— Exercise details —
Could you repeat the listing exactly, leaving out the pictures?

— Provided records —
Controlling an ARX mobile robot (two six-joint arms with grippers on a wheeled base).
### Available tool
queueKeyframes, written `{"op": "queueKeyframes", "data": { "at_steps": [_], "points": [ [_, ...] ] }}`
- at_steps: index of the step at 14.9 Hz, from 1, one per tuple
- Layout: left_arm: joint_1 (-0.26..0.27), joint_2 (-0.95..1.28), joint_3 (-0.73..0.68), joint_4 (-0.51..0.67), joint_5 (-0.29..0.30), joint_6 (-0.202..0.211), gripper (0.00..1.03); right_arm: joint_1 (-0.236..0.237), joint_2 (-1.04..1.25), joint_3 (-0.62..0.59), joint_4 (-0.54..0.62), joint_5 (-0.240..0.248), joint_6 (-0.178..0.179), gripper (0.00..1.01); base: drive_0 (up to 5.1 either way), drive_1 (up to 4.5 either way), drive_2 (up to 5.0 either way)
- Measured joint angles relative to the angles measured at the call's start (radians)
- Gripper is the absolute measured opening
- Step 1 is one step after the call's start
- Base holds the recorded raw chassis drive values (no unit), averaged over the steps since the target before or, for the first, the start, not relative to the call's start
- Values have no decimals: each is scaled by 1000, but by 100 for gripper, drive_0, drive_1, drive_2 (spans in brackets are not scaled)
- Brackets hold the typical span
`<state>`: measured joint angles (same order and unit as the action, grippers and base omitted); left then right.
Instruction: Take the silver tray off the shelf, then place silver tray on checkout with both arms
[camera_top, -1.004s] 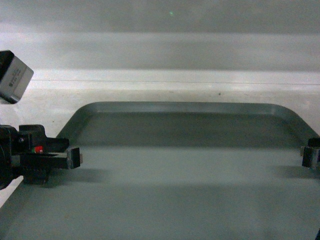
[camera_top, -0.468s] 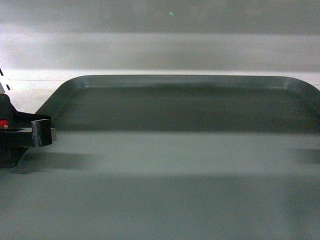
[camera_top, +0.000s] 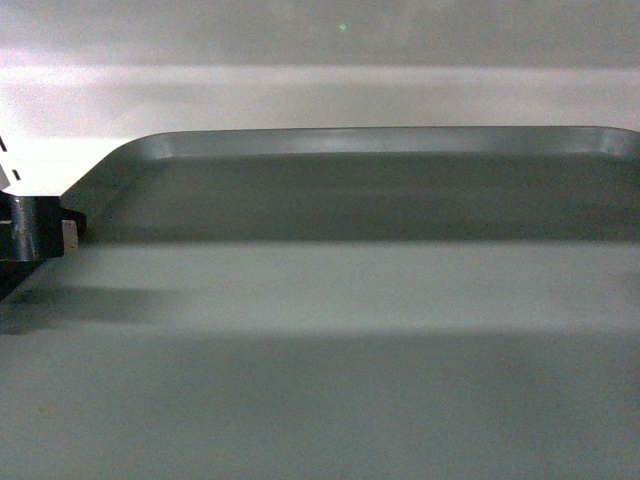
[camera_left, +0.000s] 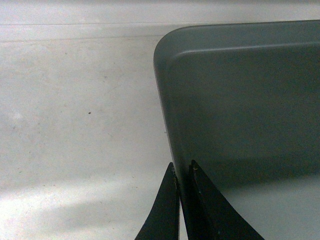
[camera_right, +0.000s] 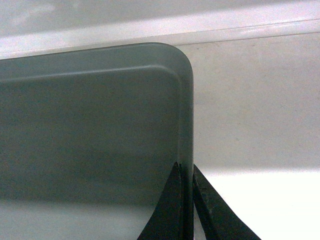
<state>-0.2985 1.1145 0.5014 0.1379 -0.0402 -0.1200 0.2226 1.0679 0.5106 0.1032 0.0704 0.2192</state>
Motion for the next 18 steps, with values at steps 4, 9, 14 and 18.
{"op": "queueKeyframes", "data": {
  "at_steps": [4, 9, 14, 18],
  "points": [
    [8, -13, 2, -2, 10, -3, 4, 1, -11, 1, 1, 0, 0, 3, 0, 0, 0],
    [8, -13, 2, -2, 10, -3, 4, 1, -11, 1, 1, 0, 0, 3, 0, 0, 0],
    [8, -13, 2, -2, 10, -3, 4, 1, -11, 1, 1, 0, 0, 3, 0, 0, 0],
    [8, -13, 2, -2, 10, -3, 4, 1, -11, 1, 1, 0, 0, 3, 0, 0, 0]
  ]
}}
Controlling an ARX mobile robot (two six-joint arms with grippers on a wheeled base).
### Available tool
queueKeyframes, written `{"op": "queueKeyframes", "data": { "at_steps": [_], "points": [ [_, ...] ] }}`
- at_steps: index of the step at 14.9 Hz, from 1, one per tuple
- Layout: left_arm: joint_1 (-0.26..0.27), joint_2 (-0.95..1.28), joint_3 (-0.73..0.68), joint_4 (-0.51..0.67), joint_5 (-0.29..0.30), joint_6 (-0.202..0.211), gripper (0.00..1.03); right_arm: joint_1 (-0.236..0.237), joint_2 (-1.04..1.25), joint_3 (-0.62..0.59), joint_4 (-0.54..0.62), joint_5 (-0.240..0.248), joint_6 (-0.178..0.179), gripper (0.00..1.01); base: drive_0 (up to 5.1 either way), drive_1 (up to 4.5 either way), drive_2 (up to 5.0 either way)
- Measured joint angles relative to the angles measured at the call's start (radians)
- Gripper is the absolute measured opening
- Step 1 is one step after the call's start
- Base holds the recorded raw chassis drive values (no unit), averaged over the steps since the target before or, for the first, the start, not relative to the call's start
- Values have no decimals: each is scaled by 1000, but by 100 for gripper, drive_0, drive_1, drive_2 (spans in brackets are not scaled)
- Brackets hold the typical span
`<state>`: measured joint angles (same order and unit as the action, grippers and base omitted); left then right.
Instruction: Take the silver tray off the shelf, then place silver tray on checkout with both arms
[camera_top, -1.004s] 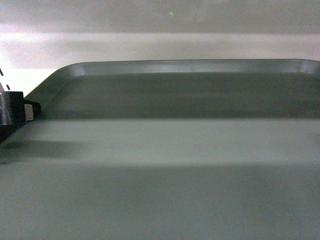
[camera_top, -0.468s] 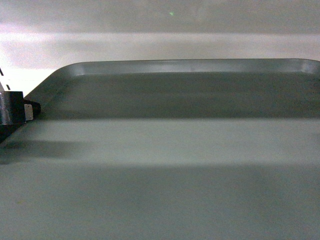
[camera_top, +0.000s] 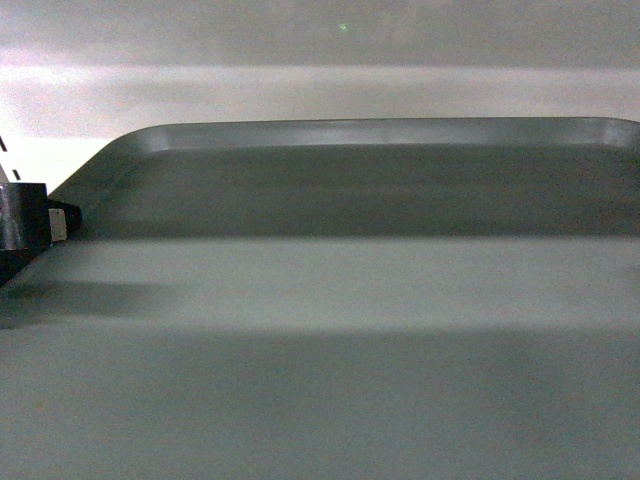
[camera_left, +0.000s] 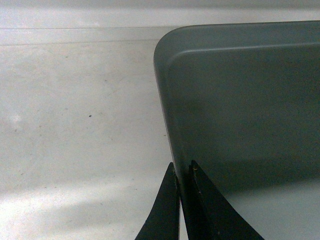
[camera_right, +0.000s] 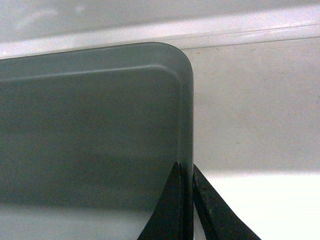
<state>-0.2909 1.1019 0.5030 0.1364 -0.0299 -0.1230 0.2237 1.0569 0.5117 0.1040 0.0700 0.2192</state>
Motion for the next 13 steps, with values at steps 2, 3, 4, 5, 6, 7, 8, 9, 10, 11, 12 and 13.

— Answer for the task —
Controlling an ARX mobile robot (two six-joint arms with grippers on a wheeled base).
### Available tool
queueKeyframes, written `{"op": "queueKeyframes", "data": { "at_steps": [_], "points": [ [_, ...] ] }}`
- at_steps: index of the step at 14.9 Hz, from 1, one per tuple
- Layout: left_arm: joint_1 (-0.26..0.27), joint_2 (-0.95..1.28), joint_3 (-0.73..0.68), joint_4 (-0.51..0.67), joint_5 (-0.29..0.30), joint_6 (-0.202..0.211), gripper (0.00..1.03); right_arm: joint_1 (-0.236..0.237), joint_2 (-1.04..1.25), joint_3 (-0.62..0.59), joint_4 (-0.54..0.62), joint_5 (-0.240..0.248), joint_6 (-0.178..0.179), gripper (0.00..1.01); base: drive_0 (up to 5.1 either way), drive_1 (up to 4.5 either way), drive_2 (up to 5.0 either way)
- Measured joint angles relative to the angles measured at the call's start (radians)
- Gripper is the absolute measured opening
- Step 1 is one step after the call's start
- Base holds the recorded raw chassis drive values (no unit), averaged over the steps since the target before or, for the first, the start, not relative to the call's start
- Values have no decimals: each is scaled by 1000, but by 100 for gripper, drive_0, drive_1, drive_2 (spans in brackets are not scaled)
- Brackets hold the typical span
`<state>`: measured joint angles (same order and unit as the action, grippers and base omitted); left then right.
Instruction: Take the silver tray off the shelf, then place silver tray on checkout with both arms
[camera_top, -1.004s] 
[camera_top, -0.468s] 
[camera_top, +0.000s] 
[camera_left, +0.000s] 
[camera_right, +0.000s] 
<state>-0.2985 1.1145 0.5014 0.1379 -0.0402 -0.1200 0.2226 1.0679 0.5106 0.1032 0.0704 0.2192</state>
Motion for the next 18 steps, with values at steps 4, 9, 14 and 18.
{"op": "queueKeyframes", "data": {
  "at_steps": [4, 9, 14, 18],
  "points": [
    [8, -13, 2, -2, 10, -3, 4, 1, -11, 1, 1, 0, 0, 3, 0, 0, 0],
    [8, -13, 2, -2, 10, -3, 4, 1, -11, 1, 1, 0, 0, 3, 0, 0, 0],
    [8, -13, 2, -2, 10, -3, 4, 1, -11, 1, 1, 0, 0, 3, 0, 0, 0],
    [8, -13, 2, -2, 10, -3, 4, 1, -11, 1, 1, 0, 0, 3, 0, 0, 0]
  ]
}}
Controlling an ARX mobile robot (two six-joint arms with grippers on a wheeled base).
### Available tool
queueKeyframes, written `{"op": "queueKeyframes", "data": { "at_steps": [_], "points": [ [_, ...] ] }}`
- at_steps: index of the step at 14.9 Hz, from 1, one per tuple
- Layout: left_arm: joint_1 (-0.26..0.27), joint_2 (-0.95..1.28), joint_3 (-0.73..0.68), joint_4 (-0.51..0.67), joint_5 (-0.29..0.30), joint_6 (-0.202..0.211), gripper (0.00..1.03); right_arm: joint_1 (-0.236..0.237), joint_2 (-1.04..1.25), joint_3 (-0.62..0.59), joint_4 (-0.54..0.62), joint_5 (-0.240..0.248), joint_6 (-0.178..0.179), gripper (0.00..1.01); base: drive_0 (up to 5.1 either way), drive_1 (up to 4.5 either way), drive_2 (up to 5.0 either way)
- Measured joint angles relative to the angles measured at the call's start (radians)
- Gripper is the absolute measured opening
- Step 1 is one step after the call's start
- Base holds the recorded raw chassis drive values (no unit), averaged over the steps since the target before or, for the first, the start, not relative to the call's start
- Values have no decimals: each is scaled by 1000, but by 100 for gripper, drive_0, drive_1, drive_2 (spans in brackets are not scaled)
- Brackets hold the typical span
`<state>`: measured joint angles (same order and unit as the action, grippers and base omitted); left then right.
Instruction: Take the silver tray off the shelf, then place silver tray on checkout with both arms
[camera_top, -1.004s] 
[camera_top, -0.468s] 
[camera_top, +0.000s] 
[camera_left, +0.000s] 
[camera_right, +0.000s] 
<state>-0.2909 1.1019 0.5030 0.1364 -0.0299 -0.1230 0.2237 1.0569 0.5117 0.1040 0.0700 0.2192</state>
Motion for the next 13 steps, with values at steps 2, 3, 4, 5, 6, 7, 8, 9, 10, 11, 12 and 13.

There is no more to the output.